Jayapura : Masa jabatan Usman G Wanimbo sebagai Bupati Tolikara sebentar lagi akan berakhir, bahkan tinggal menghitung hari saja yakni 16 Oktober 2022, namun diakhir masa jabatannya ini, Usman yang akrab disapa UGW ini menuai berbagai kritikan dari kalangan masyarakat yang ada di Tolikara, terlebih khusus dari beberapa legislator DPR Tolikara sendiri.

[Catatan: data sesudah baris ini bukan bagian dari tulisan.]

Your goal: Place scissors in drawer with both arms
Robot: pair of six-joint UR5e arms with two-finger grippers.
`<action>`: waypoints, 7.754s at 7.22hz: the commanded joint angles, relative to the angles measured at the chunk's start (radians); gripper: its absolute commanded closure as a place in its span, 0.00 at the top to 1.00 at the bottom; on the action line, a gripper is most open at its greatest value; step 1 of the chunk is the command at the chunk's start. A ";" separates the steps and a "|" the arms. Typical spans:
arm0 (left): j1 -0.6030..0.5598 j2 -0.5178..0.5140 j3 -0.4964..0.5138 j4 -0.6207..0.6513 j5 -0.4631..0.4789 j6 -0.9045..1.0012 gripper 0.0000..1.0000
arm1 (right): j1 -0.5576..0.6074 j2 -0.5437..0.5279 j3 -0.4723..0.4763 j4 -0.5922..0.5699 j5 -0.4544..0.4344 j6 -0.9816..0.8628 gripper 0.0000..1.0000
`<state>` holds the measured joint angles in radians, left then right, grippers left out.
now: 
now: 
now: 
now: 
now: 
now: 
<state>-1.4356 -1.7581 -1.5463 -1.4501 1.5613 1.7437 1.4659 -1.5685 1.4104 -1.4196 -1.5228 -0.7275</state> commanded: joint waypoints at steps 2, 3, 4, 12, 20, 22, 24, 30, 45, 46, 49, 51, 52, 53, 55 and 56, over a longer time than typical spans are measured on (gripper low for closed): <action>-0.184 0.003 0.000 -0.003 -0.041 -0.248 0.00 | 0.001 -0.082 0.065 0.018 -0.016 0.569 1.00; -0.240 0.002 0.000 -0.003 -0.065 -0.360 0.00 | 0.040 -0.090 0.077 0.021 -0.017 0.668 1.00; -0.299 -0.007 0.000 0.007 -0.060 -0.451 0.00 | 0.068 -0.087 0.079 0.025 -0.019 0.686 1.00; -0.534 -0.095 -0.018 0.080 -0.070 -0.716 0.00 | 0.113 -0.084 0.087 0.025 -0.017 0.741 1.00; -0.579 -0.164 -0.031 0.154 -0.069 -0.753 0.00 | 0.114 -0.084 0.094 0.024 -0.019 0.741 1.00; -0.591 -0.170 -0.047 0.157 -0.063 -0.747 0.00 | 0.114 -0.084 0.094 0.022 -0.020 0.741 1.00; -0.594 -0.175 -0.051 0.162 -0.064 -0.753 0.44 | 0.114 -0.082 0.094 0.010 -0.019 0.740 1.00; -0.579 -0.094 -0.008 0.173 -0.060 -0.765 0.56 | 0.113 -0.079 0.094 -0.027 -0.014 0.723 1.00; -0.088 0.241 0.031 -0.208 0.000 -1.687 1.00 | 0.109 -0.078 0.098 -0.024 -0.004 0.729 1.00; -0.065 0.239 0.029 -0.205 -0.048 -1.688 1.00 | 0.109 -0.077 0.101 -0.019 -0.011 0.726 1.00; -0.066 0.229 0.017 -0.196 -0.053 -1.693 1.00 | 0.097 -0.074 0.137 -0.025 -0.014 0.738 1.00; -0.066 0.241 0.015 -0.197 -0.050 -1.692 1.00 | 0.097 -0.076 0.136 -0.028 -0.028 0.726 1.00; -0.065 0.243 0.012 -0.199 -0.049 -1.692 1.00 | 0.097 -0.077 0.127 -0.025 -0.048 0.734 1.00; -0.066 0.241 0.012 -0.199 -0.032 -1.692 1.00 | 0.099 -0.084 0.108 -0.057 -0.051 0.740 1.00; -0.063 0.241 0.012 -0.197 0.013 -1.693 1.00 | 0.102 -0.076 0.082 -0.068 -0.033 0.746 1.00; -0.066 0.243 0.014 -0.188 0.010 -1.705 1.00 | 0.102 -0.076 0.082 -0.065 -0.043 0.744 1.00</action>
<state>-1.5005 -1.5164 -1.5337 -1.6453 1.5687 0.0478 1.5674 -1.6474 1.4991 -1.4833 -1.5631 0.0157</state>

Pasalnya, disisa waktu masa jabatannya yang tinggal empat hari ini, ia (Usman Wanimbo) akan melakukan beberapa agenda diantaranya pergantian OPD dilingkungan Pemerintahan Kabupaten Tolikara, pergantian tenaga pengajar mulai dari Kepala Sekolah hingga guru guru, kemudian ia juga melakukan pergantian kepala kepala kampung, yang belum tentu agenda agendanya itu disetujui oleh masyarakat dan OPD yang ada di lingkungan pemerintahan Kabupaten Tolikara itu dan juga para intelektual di wilayah tersebut.
Namun yang sangat disoroti disini terkait pergantian kepala kepala kampung.

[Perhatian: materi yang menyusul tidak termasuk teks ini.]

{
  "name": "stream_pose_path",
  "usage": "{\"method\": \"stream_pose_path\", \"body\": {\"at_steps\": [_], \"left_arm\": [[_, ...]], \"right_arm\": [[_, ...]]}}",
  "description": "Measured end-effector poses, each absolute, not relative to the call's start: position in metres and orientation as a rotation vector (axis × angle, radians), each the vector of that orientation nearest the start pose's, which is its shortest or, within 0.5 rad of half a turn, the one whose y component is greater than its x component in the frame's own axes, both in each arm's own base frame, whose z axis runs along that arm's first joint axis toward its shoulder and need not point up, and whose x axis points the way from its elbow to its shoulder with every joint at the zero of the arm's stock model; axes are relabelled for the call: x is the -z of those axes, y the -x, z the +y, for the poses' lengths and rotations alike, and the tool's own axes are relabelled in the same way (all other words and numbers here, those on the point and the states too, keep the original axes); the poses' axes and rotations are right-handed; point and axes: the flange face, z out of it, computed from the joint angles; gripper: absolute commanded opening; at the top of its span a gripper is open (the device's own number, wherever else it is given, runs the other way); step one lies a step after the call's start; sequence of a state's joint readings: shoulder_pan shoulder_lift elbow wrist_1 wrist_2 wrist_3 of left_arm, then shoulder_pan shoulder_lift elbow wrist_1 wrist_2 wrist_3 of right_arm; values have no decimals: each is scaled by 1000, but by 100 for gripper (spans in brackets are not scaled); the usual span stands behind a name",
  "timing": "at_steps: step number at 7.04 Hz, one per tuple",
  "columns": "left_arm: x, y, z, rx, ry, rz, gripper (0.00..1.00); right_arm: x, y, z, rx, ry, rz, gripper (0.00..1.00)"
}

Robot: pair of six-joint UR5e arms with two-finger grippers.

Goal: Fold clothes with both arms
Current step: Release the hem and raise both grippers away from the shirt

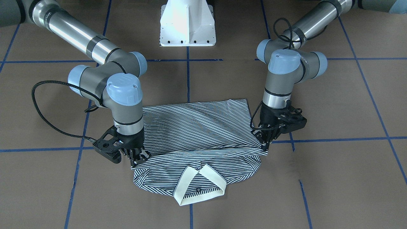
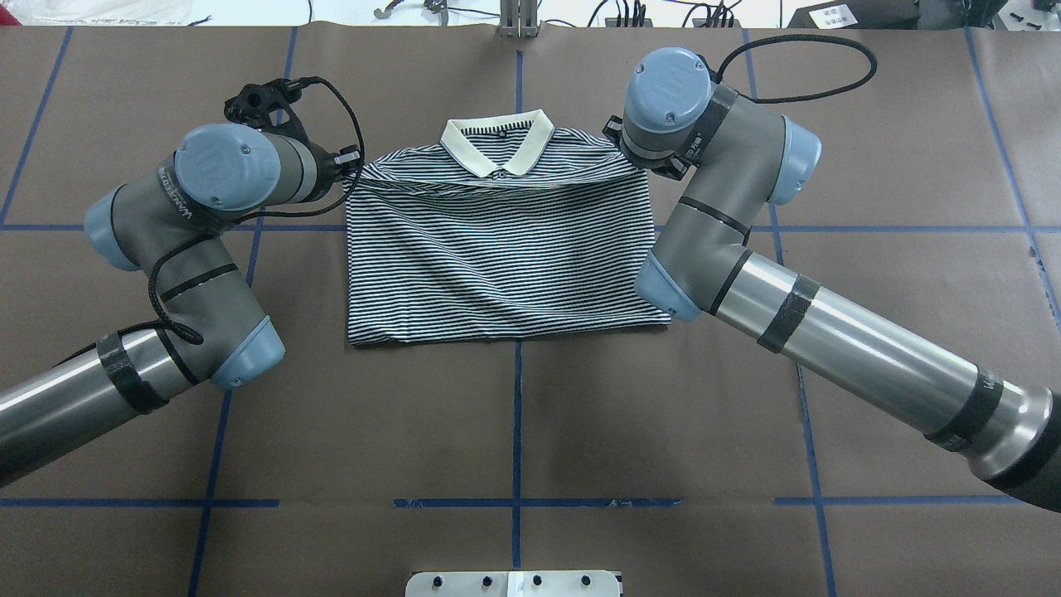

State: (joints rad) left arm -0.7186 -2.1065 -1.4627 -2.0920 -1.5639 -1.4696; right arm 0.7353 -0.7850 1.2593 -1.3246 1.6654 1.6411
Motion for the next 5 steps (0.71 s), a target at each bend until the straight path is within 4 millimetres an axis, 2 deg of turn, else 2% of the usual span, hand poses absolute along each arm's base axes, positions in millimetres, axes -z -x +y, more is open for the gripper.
{"method": "stream_pose_path", "body": {"at_steps": [1, 3, 4, 5], "left_arm": [[-352, -452, -573, 575, -390, 881, 19], [-360, -454, -576, 578, -392, 890, 25], [-361, -454, -575, 577, -394, 899, 28], [-361, -453, -574, 575, -400, 916, 29]], "right_arm": [[-294, 504, -623, -736, -152, -723, 29], [-298, 511, -624, -734, -154, -732, 30], [-308, 515, -624, -730, -160, -752, 48], [-316, 518, -624, -728, -166, -769, 48]]}}
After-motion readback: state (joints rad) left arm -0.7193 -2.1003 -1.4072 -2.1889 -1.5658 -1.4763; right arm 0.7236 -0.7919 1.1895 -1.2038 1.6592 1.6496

Padahal secara aturan yang berlaku, di dalam undang undang masa jabatan kepala kampung atau kepala desa itu minimal 6 tahun atau lebih 10 tahun.
Sehingga rencana Bupati UGW itu dinilai sangat tidak etis, jika ingin melakukan perombakan dibawa kepemimpinanya dikarenakan masa jabatannya sebentar lagi akan berakhir.
Menanggapi hal itu, Ketua Fraksi Demokrat DPR Kabupaten Tolikara, Yan Wenda, SSos mengingatkan Bupati Usman Wanimbo untuk tidak gegabah dalam mengambil keputusan yang nantinya akan menimbulkan konflik horizontal. Apalagi menyangkut dalam hal pergantian kepala kampung.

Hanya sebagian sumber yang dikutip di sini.